Puzzeln, Gespräche, nicht mehr allein sein: Lydia Rathgeber fühlt sich in der Tagespflege wohl. Auch, wenn sie sich erst überwinden musste.
Fühlen sich meine Eltern im Heim abgeschoben?
„Ich bin zwar noch nicht richtig im Heim und nur in der Tagespflege, aber dafür fast jeden Tag hier. Zuhause bin ich eigentlich nur noch zum Schlafen und am Wochenende. Ich fühle mich nicht abgeschoben! Es hat zwar ein bisschen gedauert, aber nach einer Weile habe ich mich wohlgefühlt.
Das Beste ist, dass ich hier nicht allein bin. Zuhause wäre ich vielleicht einsamer. Gerade komme ich zum Beispiel vom Puzzeln mit anderen Bewohnern, das ist doch toll. Ich bin hier ständig in Gesellschaft und hab viele nette Unterhaltungen. Meine Tochter hat mich vorher komplett zuhause gepflegt, aber das wurde ihr irgendwann zu viel. Sie muss nebenbei auch noch arbeiten und sich um ihren Sohn kümmern.”
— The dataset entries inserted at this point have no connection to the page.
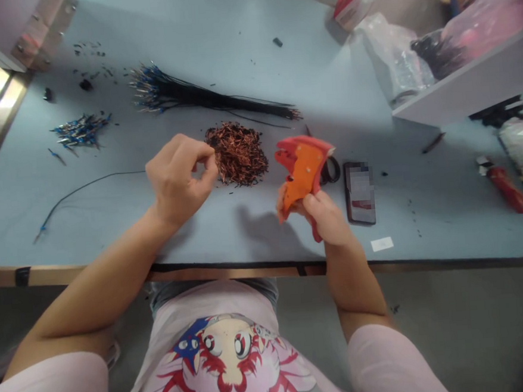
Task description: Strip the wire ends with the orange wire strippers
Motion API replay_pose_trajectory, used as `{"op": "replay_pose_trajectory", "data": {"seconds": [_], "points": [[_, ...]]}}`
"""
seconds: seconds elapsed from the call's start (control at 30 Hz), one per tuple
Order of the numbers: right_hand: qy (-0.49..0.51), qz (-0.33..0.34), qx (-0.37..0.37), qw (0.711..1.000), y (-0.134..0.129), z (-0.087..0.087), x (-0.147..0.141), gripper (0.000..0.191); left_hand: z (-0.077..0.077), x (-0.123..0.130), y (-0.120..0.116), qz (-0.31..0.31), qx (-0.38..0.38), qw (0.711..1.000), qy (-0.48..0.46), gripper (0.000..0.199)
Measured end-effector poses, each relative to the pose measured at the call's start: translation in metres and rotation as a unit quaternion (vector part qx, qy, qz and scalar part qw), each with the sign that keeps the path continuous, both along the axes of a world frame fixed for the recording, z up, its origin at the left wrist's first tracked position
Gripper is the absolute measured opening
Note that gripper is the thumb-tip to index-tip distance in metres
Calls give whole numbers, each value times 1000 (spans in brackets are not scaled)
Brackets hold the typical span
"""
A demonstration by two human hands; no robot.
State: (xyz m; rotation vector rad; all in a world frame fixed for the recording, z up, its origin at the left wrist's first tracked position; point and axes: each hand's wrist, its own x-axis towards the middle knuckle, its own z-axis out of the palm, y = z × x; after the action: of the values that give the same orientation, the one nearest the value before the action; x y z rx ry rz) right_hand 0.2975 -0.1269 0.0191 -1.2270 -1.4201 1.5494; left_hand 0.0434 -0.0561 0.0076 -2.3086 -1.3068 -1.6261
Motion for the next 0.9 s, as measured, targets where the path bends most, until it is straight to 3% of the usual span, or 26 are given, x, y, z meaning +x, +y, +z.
{"op": "replay_pose_trajectory", "data": {"seconds": [0.07,0.13,0.2,0.27,0.37,0.5,0.57,0.73,0.9], "points": [[-192,21,108,975,-3,1,-4,38,1,-3,1,11,2,1000,5,12],[-363,65,200,908,-5,-3,-14,41,1,-5,0,6,-22,1000,21,12],[-469,107,257,838,-6,-10,-26,45,-2,-5,-1,-14,-46,998,39,11],[-502,139,287,804,-6,-15,-34,44,-7,-3,-2,-46,-53,995,69,8],[-446,151,322,821,-4,-18,-35,45,-13,2,-5,-88,-36,982,163,7],[-377,6,344,860,-2,-15,-26,27,-15,13,-12,-124,19,955,267,16],[-361,-50,355,861,-1,-17,-23,22,-15,18,-16,-145,45,948,279,18],[-314,-34,396,862,1,-26,-27,9,-16,24,-22,-179,56,948,255,23],[-353,-34,444,822,4,-21,-29,13,-13,21,-24,-194,5,940,281,24]]}}
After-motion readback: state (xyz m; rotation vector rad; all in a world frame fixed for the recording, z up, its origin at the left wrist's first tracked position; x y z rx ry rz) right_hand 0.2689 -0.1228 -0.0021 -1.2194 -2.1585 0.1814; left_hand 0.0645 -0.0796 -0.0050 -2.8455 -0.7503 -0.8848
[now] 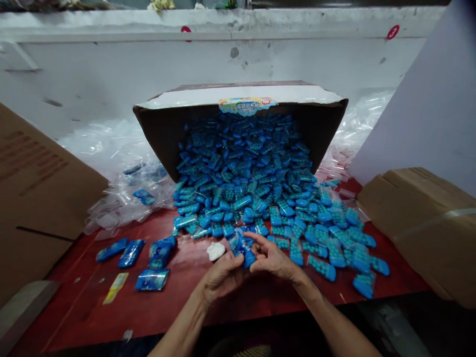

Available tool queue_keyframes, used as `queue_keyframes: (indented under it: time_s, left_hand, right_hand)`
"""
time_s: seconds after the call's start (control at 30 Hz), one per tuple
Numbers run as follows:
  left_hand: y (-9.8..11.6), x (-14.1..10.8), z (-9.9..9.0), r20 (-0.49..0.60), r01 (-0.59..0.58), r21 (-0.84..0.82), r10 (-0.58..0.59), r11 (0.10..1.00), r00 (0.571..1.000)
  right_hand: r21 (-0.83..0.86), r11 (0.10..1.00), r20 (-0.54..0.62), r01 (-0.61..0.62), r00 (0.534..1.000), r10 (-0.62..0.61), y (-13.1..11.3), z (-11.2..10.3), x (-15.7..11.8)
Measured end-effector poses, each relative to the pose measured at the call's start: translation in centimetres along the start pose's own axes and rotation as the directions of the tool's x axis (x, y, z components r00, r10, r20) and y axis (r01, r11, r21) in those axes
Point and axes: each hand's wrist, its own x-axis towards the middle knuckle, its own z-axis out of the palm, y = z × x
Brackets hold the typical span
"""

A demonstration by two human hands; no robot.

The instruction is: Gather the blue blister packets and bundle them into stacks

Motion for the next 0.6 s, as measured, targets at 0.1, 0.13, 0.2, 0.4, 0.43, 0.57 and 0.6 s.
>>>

Protokoll: Jannis Byell, Sophie Goldau
Ist die Pflegeversicherung bald pleite?
Wer pflegebedürftig ist, wird arm? Um dem vorzubeugen, wurde 1995 die Pflegeversicherung in Deutschland eingeführt. Der Großteil der pflegebedürftigen Menschen war damals auf Sozialhilfe angewiesen.1 Eine neue Säule im Sozialversicherungssystem sollte Abhilfe schaffen: Vom Lohn wird seitdem ein Beitrag für Pflege abgezogen – ebenso wie für die Rente oder die Krankenkasse. Die Ausgaben im Falle von Pflegebedürftigkeit sollten von nun an von der Pflegeversicherung übernommen werden.
Zunächst stellte sich der gewünschte Effekt ein: Viel weniger Pflegebedürftige mussten Sozialhilfe in Anspruch nehmen. Aber das System scheint nicht mehr zu funktionieren. Die Pflegekassen warnen: Sie haben nicht genug Geld. Sogar von Zahlungsunfähigkeit war zuletzt die Rede. Und immer mehr Leute sind mittlerweile wieder auf Sozialhilfe angewiesen. Ulrike Kempchen vom BIVA-Pflegeschutzbund, der bundesweit die Interessen der Pflegebedürftigen vertritt, hält das System Pflegeversicherung für gescheitert: “Wir bewegen uns wieder in Sphären wie vor der Pflegeversicherung. Sie erfüllt ihren Zweck nicht mehr.” Aber woran liegt das?
Die Beitragssätze generieren nicht genug Geld, um die gestiegenen Kosten für die Pflege zu tragen: Pflege ist teurer geworden, weil etwa Pflegekräfte besser bezahlt werden und die Pflegeversicherung seit der letzten Pflegereform mehr für Pflegebedürftige im Heim zahlt. In der Vergangenheit wurden die Leistungen der Pflegeversicherung zudem ausgeweitet, z.B. für Menschen mit Demenz. Außerdem steigt die Zahl der Pflegebedürftigen stetig. Das liegt unter anderem am demografischen Wandel: Es gibt immer mehr alte Menschen in Deutschland. Und laut Prognosen nimmt das noch zu. 2040 wird rund ein Drittel der Bevölkerung in Brandenburg über 65 Jahre alt sein.
Ulrike Kempchen vom BIVA-Pflegeschutzbund sieht noch ein anderes Problem: “Wer jetzt 90 ist, der war schon 60, als die Pflegeversicherung kam. Der hat vielleicht noch fünf Jahre was bezahlt, aber 25 Jahre Leistungen erhalten.” So entstand ein Missverhältnis zwischen Einkünften und Ausgaben. Und in Zukunft drohe eine weitere Ungerechtigkeit: Wer heute arbeitet, finanziert die Pflegebedürftigen mit. Wenn die Arbeitnehmer*innen von heute aber selbst pflegebedürftig werden, können sie voraussichtlich weniger Leistungen erwarten. So sieht es zumindest Ulrike Kempchen: “Ich fürchte, es wird die Strukturen von heute in 30 Jahren nicht mehr geben. Es ist dramatisch. Zumindest, wenn sich jetzt nichts tut.”
Laut Bundesgesundheitsminister Karl Lauterbach (SPD) ist die Situation unter Kontrolle: Die Pflegeversicherung müsse zwar reformiert werden, eine Insolvenz drohe aber nicht. Er kündigt ein neues Finanzkonzept noch für dieses Jahr an.